◆ Task item
Would you restate the entries below word for word, leaving out the images?

┌──

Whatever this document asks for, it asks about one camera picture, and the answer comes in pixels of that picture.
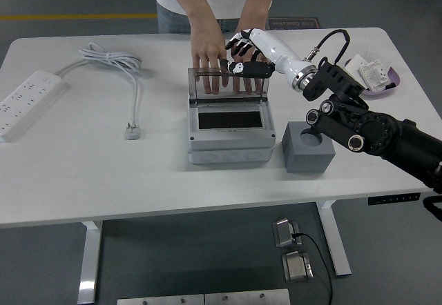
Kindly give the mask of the person's left hand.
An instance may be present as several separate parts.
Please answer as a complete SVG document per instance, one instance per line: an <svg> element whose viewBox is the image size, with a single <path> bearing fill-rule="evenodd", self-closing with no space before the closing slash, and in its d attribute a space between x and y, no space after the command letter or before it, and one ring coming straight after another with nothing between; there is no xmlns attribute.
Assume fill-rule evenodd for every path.
<svg viewBox="0 0 442 305"><path fill-rule="evenodd" d="M234 62L245 63L249 61L268 62L267 58L258 51L258 49L250 42L249 34L252 27L237 29L237 32L229 41L227 50L230 51ZM234 79L233 91L239 93L244 88L248 95L257 93L262 88L261 79Z"/></svg>

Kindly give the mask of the person's right hand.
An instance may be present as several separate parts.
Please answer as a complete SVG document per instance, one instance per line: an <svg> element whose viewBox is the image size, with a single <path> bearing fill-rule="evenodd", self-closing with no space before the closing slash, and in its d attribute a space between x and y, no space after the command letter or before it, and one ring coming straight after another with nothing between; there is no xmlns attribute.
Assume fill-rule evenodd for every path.
<svg viewBox="0 0 442 305"><path fill-rule="evenodd" d="M194 68L219 68L227 58L224 36L219 27L191 28L191 58Z"/></svg>

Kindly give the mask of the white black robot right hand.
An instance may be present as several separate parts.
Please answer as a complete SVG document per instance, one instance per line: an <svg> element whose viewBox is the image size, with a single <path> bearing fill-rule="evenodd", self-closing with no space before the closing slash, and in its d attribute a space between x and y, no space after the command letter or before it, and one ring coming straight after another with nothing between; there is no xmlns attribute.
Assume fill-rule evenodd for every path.
<svg viewBox="0 0 442 305"><path fill-rule="evenodd" d="M281 39L261 29L240 31L229 40L226 49L238 56L253 49L255 56L265 57L272 69L284 74L288 84L298 92L303 91L318 72L311 57L299 57Z"/></svg>

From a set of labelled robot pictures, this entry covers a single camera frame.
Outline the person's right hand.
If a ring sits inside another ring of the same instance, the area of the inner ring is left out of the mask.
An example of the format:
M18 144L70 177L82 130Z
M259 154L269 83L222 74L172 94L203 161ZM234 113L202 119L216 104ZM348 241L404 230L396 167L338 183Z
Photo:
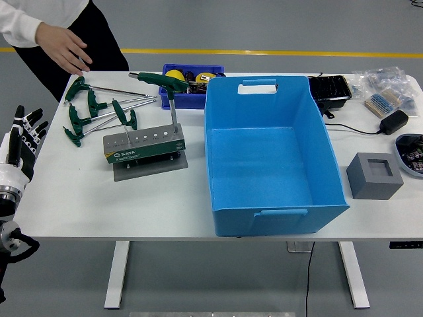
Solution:
M41 22L35 34L36 43L59 67L71 75L89 72L93 61L85 52L87 44L72 31Z

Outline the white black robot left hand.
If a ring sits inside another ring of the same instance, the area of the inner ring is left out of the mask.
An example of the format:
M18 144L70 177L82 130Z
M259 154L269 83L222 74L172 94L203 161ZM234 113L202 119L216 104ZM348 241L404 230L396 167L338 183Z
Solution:
M22 195L34 175L37 149L46 135L48 122L40 122L43 109L29 114L19 105L13 124L1 143L1 190Z

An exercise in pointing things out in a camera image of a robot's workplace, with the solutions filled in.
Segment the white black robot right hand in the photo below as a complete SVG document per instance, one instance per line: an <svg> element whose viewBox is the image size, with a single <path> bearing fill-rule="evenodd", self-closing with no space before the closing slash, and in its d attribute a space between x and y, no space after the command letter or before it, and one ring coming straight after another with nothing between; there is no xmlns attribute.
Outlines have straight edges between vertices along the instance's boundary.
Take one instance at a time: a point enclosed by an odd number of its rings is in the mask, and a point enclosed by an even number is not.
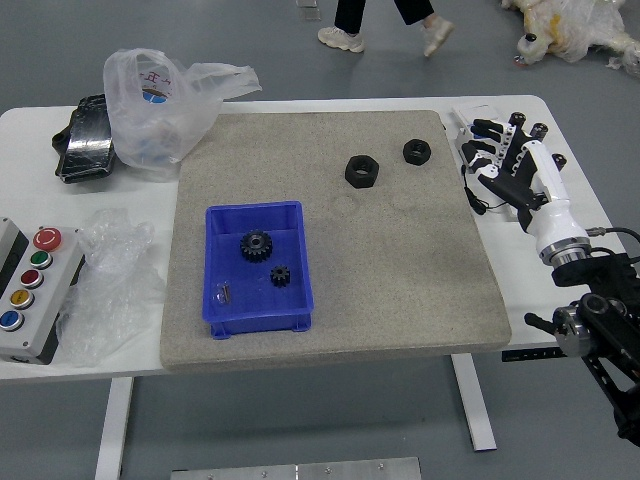
<svg viewBox="0 0 640 480"><path fill-rule="evenodd" d="M513 207L522 230L536 240L547 265L564 251L584 257L586 230L574 219L571 201L552 154L519 125L475 119L472 138L461 146L467 171Z"/></svg>

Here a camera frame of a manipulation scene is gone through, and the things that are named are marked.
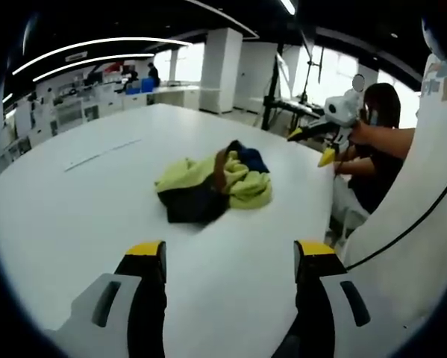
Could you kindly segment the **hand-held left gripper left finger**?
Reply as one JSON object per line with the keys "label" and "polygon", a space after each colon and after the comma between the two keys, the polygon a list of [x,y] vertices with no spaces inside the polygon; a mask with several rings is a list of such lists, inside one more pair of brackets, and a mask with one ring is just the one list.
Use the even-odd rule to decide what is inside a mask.
{"label": "hand-held left gripper left finger", "polygon": [[126,251],[114,273],[102,274],[71,304],[47,337],[68,357],[164,357],[166,243]]}

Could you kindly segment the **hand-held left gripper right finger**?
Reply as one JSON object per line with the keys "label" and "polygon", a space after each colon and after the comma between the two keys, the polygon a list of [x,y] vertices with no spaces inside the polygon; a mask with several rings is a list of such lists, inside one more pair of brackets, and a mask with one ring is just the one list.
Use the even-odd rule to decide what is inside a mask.
{"label": "hand-held left gripper right finger", "polygon": [[321,242],[294,243],[297,357],[391,357],[413,334],[375,282]]}

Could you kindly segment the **person's right hand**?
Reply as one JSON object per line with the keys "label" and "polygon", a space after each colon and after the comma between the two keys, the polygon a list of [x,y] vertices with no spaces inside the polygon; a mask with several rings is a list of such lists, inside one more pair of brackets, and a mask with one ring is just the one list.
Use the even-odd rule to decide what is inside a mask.
{"label": "person's right hand", "polygon": [[365,122],[357,120],[349,135],[349,140],[357,147],[359,152],[368,151],[371,148],[370,139],[372,127]]}

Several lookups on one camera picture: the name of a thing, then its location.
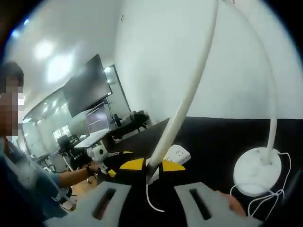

└──

◆ Written response
Whatever this document asks for, it asks about one camera picture, and the answer comes in pixels of that picture.
Kindly give the mask of the person's left hand.
An instance may be present as several separate parts.
Please answer as a complete SVG document per instance, one instance per line: an <svg> element whose viewBox is the image size, with a single <path> bearing fill-rule="evenodd", self-closing with no space before the closing slash, and in its d attribute a space between x and y, no space after the command letter or before it, and one ring coming straight after another with nothing between; there is no xmlns attribute.
Assume fill-rule evenodd for every path.
<svg viewBox="0 0 442 305"><path fill-rule="evenodd" d="M234 62L245 63L249 61L268 62L267 58L258 51L258 49L250 42L249 34L252 27L237 29L237 32L229 41L227 50L230 51ZM234 79L233 91L239 93L244 88L248 95L257 93L262 88L261 79Z"/></svg>

Kindly give the mask of the person's right hand.
An instance may be present as several separate parts.
Please answer as a complete SVG document per instance, one instance per line: an <svg> element whose viewBox is the image size, with a single <path> bearing fill-rule="evenodd", self-closing with no space before the closing slash, and in its d attribute a space between x and y, no space after the command letter or before it, and one ring coming straight after another with nothing between; there is no xmlns attribute.
Assume fill-rule evenodd for every path.
<svg viewBox="0 0 442 305"><path fill-rule="evenodd" d="M194 68L219 68L227 58L224 36L219 27L191 28L191 58Z"/></svg>

Kindly give the mask of the white black robot right hand.
An instance may be present as several separate parts.
Please answer as a complete SVG document per instance, one instance per line: an <svg> element whose viewBox is the image size, with a single <path> bearing fill-rule="evenodd", self-closing with no space before the closing slash, and in its d attribute a space between x and y, no space after the command letter or before it, and one ring coming straight after another with nothing between; there is no xmlns attribute.
Assume fill-rule evenodd for every path.
<svg viewBox="0 0 442 305"><path fill-rule="evenodd" d="M281 39L261 29L240 31L229 40L226 49L238 56L253 49L255 56L265 57L272 69L284 74L288 84L298 92L303 91L318 72L311 57L299 57Z"/></svg>

From a set of labelled robot pictures, this entry covers a single camera frame.
Outline the person's right hand.
If a ring sits inside another ring of the same instance, the area of the inner ring is left out of the mask.
An example of the format:
M18 144L70 177L82 130Z
M259 154L269 83L222 74L172 94L203 161ZM234 113L202 119L216 104ZM348 241L404 230L396 167L338 183Z
Photo:
Solution:
M41 22L35 34L36 43L59 67L71 75L89 72L93 61L85 52L87 44L72 31Z

Outline the white black robot left hand.
If a ring sits inside another ring of the same instance, the area of the inner ring is left out of the mask.
An example of the format:
M18 144L70 177L82 130Z
M259 154L269 83L222 74L172 94L203 161ZM234 113L202 119L216 104ZM348 241L404 230L396 167L338 183Z
Solution:
M22 195L34 175L37 149L46 135L48 122L40 122L43 109L29 114L19 105L13 124L1 143L1 190Z

An exercise in pointing things out in a camera image of a robot's workplace, with the solutions filled in.
Segment the white black robot right hand in the photo below as a complete SVG document per instance, one instance per line: an <svg> element whose viewBox is the image size, with a single <path> bearing fill-rule="evenodd", self-closing with no space before the closing slash, and in its d attribute a space between x and y, no space after the command letter or before it, and one ring coming straight after another with nothing between; there is no xmlns attribute.
Outlines have straight edges between vertices along the instance's boundary.
Take one instance at a time: a point enclosed by an odd number of its rings is in the mask, and a point enclosed by an even number is not.
<svg viewBox="0 0 640 480"><path fill-rule="evenodd" d="M513 207L522 230L536 240L547 265L564 251L584 257L586 230L574 219L571 201L552 154L519 125L475 119L472 138L461 146L467 171Z"/></svg>

Here a camera frame of a manipulation scene is gone through, and the things that are named are marked.
Could you kindly segment the **hand-held left gripper left finger**?
Reply as one JSON object per line with the keys "label" and "polygon", a space after each colon and after the comma between the two keys, the polygon a list of [x,y] vertices with no spaces inside the polygon; a mask with several rings is a list of such lists, inside one more pair of brackets, and a mask with one ring is just the one list.
Use the even-odd rule to decide what is inside a mask.
{"label": "hand-held left gripper left finger", "polygon": [[126,251],[114,273],[102,274],[71,304],[47,337],[68,357],[164,357],[166,243]]}

Could you kindly segment the **hand-held left gripper right finger**?
Reply as one JSON object per line with the keys "label" and "polygon", a space after each colon and after the comma between the two keys, the polygon a list of [x,y] vertices with no spaces inside the polygon; a mask with several rings is a list of such lists, inside one more pair of brackets, and a mask with one ring is just the one list.
Use the even-odd rule to decide what is inside a mask.
{"label": "hand-held left gripper right finger", "polygon": [[321,242],[294,243],[297,357],[391,357],[413,334],[375,282]]}

Could you kindly segment the **person's right hand**?
Reply as one JSON object per line with the keys "label" and "polygon", a space after each colon and after the comma between the two keys, the polygon a list of [x,y] vertices with no spaces inside the polygon; a mask with several rings is a list of such lists, inside one more pair of brackets, and a mask with one ring is just the one list.
Use the even-odd rule to decide what is inside a mask.
{"label": "person's right hand", "polygon": [[365,122],[357,120],[349,135],[349,140],[357,147],[359,152],[368,151],[371,148],[370,139],[372,127]]}

Several lookups on one camera picture: the name of a thing, then its location.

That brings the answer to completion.